Show every line of the data that includes the word "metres".

> _Information provided_
=======

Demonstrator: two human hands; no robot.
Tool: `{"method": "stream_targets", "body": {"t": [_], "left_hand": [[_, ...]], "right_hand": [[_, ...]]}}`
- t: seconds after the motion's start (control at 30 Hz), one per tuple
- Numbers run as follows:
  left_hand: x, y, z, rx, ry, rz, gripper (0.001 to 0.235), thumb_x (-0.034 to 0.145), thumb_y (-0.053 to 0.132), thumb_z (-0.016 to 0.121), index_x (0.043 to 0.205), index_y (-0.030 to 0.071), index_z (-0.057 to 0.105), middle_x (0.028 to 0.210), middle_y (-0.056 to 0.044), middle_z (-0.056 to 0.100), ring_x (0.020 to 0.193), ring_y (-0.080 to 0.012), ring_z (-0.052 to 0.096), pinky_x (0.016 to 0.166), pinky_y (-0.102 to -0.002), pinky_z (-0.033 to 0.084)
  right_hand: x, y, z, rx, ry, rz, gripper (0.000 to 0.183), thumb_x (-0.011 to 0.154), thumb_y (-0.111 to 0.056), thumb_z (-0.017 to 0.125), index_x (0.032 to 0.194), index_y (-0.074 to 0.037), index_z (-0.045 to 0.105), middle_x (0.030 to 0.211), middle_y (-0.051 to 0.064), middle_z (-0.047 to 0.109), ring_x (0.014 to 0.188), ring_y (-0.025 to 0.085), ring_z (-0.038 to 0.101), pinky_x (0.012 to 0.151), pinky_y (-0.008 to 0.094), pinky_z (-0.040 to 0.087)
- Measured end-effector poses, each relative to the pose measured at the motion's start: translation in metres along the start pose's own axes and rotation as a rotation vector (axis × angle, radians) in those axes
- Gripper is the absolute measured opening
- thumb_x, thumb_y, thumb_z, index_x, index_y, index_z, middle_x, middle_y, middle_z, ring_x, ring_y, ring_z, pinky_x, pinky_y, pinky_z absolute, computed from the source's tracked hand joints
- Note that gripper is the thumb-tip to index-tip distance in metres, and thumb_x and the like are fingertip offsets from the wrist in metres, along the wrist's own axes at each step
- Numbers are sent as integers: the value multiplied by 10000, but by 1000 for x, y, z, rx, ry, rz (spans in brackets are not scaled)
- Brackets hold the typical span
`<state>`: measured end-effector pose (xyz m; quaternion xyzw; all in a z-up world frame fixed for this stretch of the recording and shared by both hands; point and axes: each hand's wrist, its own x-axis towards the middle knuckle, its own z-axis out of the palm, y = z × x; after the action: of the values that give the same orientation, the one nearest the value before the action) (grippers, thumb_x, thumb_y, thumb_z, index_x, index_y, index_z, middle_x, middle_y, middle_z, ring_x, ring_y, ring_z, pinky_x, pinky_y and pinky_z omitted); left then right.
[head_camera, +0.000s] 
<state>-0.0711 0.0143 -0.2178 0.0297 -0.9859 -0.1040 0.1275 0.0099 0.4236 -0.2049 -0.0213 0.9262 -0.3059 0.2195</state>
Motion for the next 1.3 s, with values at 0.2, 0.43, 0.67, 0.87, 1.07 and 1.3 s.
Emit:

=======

> _Solution to the exercise_
- Measured end-effector poses, each relative to the pose measured at the motion's start: translation in metres along the start pose's own axes and rotation as a rotation vector (axis × angle, radians) in those axes
- Note that gripper is the thumb-tip to index-tip distance in metres, and thumb_x and the like are fingertip offsets from the wrist in metres, along the wrist's own axes at each step

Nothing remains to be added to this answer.